Measuring ‘impact’ – 3 up-front questions
By Jenni Metcalfe
‘To have a strong and often bad effect on (something or someone)’ or ‘to hit (something) with great force’ is how the Merriam-Webster Dictionary defines the word ‘impact’.
I’m pretty sure this is not what governments and research agencies mean when they say that research needs to have a greater impact.
I suspect they are suggesting that research, and communication of that research, needs to make a difference to someone, in some way, if it is to have value.
An impact crater. Credit: NASA
What stimulated me to think about this whole idea of ‘impact’ (my new least favourite word) was a recent talk by QUT Professor Axel Bruns, entitled: ‘Amplifying impact: developing indicators of public value in public communication’.
Speaking at the Cooperative Research Centres Association’s conference, Prof. Bruns talked about measuring the impact of research beyond publications and citations by looking at the “amplifying effects” of using devices such as the media, social media, and online publications such as The Conversation.
I found his talk interesting and thought-provoking, and I asked him: Who do you want to impact and why?
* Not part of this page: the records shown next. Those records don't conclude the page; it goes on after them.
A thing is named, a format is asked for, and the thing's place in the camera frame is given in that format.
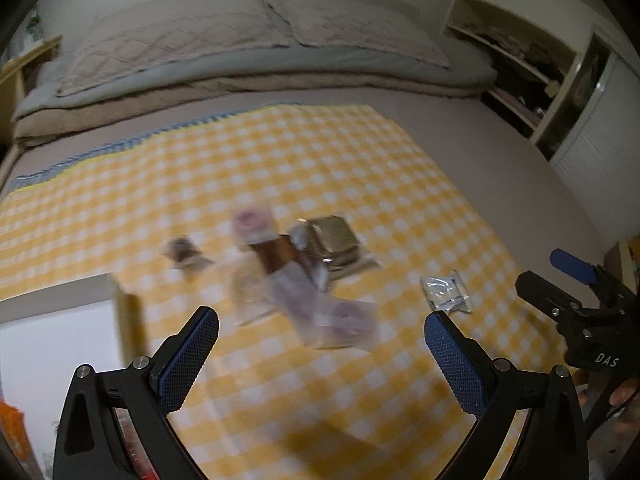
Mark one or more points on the shallow white cardboard box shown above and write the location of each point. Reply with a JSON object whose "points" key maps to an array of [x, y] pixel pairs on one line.
{"points": [[60, 340]]}

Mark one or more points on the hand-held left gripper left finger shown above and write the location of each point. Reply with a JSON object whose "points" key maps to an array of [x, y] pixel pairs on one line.
{"points": [[187, 360]]}

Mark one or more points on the long wooden shelf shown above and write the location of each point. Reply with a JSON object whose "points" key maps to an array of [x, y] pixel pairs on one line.
{"points": [[25, 65]]}

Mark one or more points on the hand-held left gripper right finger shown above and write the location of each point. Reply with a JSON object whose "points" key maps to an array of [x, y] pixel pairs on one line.
{"points": [[452, 360]]}

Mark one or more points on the white sliding door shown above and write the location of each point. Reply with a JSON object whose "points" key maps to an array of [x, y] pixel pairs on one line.
{"points": [[600, 145]]}

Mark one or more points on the blue striped cloth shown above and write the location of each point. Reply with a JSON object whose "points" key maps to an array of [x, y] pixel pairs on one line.
{"points": [[150, 132]]}

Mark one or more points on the beige folded blanket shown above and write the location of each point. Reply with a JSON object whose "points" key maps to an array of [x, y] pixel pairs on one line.
{"points": [[250, 92]]}

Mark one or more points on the quilted beige pillow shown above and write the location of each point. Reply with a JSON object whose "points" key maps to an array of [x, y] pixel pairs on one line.
{"points": [[170, 45], [360, 30]]}

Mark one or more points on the chocolate donut clear packet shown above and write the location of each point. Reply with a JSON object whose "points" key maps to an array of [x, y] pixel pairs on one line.
{"points": [[182, 254]]}

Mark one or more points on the person's right hand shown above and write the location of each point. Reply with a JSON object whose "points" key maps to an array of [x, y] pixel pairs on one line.
{"points": [[624, 400]]}

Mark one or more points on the yellow checkered cloth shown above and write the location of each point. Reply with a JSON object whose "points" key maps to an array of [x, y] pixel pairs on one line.
{"points": [[325, 170]]}

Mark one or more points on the brown snack wrapper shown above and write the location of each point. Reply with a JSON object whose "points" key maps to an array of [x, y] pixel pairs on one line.
{"points": [[275, 255]]}

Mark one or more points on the white open shelf unit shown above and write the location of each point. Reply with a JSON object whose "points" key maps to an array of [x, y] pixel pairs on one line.
{"points": [[525, 75]]}

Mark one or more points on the orange snack packet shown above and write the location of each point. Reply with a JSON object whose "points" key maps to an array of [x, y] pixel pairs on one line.
{"points": [[10, 430]]}

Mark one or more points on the silver foil cake packet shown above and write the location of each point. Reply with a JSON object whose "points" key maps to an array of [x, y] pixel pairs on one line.
{"points": [[332, 242]]}

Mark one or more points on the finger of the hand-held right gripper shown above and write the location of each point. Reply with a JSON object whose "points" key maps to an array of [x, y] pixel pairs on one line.
{"points": [[547, 292], [572, 265]]}

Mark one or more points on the small clear packet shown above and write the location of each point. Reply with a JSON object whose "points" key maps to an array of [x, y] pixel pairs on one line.
{"points": [[447, 292]]}
It’s a question that researchers and communicators need to ask right at the start of a research project. Not after they have published their research in a peer-reviewed journal where, perhaps, only 10 people will read the journal article in its entirety. And not at the end of their research when someone (usually a funder) asks what legacy has been left or what impact has been made.
The only way you’ll be able to measure your ‘impact’, or difference, is to ask these 3 questions right at the start of your research:
- Whom do you want to make a difference for? Farmers? Policymakers?
- Why do you want to make that difference for these people? What are your objectives for them?
- How will you know you have made that difference? What are the indicators? How will you measure them, starting right now?
Answer these questions and you’ll know right from the start of your research whom you want to ‘hit with great force’, and why, to make that ‘impact’.